Repeat exactly, and only, the lines from the one containing "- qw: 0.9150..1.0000" through the end of the records.

----- DATASET ENTRIES -----

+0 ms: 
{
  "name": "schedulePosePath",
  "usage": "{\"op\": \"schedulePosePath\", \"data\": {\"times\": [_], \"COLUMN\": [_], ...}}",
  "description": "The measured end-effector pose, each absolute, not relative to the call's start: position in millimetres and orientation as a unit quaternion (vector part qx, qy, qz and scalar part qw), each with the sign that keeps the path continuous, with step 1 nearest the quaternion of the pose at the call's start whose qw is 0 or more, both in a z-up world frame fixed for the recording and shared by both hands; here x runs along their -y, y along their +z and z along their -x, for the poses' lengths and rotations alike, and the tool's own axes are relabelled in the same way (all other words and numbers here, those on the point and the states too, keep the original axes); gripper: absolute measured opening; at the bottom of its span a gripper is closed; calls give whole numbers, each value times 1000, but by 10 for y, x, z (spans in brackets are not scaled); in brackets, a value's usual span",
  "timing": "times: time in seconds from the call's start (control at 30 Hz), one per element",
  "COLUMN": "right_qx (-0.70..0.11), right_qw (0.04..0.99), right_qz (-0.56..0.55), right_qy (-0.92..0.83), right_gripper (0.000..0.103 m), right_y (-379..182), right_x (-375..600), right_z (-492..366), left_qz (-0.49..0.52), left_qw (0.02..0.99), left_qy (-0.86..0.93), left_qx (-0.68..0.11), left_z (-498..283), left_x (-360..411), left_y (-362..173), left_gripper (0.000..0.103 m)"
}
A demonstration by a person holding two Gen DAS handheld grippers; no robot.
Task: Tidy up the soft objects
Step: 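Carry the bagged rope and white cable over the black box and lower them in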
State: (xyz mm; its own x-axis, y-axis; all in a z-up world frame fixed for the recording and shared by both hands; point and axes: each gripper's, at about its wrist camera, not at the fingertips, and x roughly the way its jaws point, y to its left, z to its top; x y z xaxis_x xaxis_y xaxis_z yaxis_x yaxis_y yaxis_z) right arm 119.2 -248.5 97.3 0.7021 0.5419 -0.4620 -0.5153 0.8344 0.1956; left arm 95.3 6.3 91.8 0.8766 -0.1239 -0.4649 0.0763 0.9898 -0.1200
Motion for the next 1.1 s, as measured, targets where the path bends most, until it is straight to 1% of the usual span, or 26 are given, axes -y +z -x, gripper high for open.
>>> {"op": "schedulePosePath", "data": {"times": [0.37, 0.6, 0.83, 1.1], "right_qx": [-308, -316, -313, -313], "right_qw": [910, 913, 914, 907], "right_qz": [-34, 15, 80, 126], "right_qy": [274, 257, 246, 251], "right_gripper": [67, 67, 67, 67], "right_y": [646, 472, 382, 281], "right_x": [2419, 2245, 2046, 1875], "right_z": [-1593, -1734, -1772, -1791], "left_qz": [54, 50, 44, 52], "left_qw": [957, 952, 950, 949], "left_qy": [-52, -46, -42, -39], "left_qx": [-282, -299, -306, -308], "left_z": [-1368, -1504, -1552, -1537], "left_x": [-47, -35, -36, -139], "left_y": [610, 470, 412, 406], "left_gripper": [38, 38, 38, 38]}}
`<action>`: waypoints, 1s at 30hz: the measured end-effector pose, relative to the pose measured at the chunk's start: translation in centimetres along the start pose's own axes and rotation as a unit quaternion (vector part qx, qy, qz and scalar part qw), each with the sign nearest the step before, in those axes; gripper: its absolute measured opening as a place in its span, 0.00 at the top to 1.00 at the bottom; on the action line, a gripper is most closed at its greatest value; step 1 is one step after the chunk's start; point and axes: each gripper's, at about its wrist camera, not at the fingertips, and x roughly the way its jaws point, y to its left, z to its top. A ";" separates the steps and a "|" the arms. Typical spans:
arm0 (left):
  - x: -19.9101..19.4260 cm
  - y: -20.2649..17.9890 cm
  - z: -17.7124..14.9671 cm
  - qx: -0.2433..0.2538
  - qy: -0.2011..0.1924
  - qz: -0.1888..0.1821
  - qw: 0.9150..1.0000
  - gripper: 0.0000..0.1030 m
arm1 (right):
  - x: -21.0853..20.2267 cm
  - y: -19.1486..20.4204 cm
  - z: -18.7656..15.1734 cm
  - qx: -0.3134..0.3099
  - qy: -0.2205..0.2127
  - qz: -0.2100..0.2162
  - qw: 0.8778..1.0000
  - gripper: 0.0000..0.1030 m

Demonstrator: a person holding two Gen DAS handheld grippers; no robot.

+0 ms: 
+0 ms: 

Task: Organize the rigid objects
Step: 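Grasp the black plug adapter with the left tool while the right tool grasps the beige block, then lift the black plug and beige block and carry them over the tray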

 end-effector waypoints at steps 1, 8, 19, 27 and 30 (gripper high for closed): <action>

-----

_REPLY:_
  - qw: 0.9150..1.0000
  - gripper: 0.0000..0.1030 m
arm1 (right):
  - x: -21.0853..20.2267 cm
  - y: -19.1486..20.4204 cm
  - z: -18.7656..15.1734 cm
  - qx: -0.3134..0.3099
  - qy: -0.2205..0.2127
  - qz: -0.2100..0.2162
  - qw: 0.8778..1.0000
  - gripper: 0.0000..0.1030 m

Demonstrator: a person holding two Gen DAS handheld grippers; no robot.

+0 ms: 
+0 ms: 

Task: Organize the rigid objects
Step: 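Grasp the black plug adapter with the left tool while the right tool grasps the beige block, then lift the black plug and beige block and carry them over the tray
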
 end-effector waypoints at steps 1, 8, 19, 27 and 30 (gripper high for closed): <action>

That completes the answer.